* Description of the task *
One number alone answers this: the count of lines below in which the word "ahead" is found.

————

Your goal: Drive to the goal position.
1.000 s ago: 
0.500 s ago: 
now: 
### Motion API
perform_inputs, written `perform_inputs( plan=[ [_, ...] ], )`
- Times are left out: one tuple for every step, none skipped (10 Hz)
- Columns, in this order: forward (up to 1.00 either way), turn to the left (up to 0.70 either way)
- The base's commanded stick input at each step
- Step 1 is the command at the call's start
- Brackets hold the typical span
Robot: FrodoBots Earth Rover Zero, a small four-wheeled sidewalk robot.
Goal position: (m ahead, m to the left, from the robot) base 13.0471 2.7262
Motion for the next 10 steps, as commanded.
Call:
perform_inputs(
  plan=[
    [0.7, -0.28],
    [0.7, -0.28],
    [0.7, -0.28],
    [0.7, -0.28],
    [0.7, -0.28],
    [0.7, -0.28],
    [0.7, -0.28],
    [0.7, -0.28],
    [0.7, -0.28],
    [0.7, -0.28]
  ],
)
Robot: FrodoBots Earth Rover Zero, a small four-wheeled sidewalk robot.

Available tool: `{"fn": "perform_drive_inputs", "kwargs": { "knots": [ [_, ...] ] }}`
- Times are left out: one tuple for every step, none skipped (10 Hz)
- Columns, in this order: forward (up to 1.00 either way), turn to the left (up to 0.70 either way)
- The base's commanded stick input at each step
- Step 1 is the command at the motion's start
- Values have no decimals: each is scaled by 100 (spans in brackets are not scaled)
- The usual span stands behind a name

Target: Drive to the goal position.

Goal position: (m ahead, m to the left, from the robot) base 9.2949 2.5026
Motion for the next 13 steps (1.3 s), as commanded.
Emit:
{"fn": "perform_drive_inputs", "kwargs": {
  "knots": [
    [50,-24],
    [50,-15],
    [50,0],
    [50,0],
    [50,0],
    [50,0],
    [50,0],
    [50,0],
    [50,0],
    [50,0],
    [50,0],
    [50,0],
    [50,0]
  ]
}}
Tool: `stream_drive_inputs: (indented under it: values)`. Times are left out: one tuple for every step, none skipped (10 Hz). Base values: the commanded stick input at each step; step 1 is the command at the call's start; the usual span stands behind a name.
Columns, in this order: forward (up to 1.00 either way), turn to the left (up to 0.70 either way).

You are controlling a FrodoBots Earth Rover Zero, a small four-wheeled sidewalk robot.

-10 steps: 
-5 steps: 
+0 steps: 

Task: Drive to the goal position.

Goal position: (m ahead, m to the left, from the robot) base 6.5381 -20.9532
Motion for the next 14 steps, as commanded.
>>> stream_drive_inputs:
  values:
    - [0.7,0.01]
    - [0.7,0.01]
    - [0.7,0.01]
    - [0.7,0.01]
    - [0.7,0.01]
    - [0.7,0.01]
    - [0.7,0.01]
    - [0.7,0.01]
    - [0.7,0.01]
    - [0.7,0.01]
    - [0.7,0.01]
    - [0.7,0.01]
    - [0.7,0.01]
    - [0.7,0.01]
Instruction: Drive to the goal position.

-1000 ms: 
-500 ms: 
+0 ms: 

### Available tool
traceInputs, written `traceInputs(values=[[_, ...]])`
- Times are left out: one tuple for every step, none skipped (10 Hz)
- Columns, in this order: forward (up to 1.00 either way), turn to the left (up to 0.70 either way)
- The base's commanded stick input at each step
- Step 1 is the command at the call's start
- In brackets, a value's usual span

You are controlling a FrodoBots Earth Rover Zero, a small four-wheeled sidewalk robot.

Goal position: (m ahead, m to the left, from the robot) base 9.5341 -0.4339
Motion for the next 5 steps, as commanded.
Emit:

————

* Solution to this exercise *
4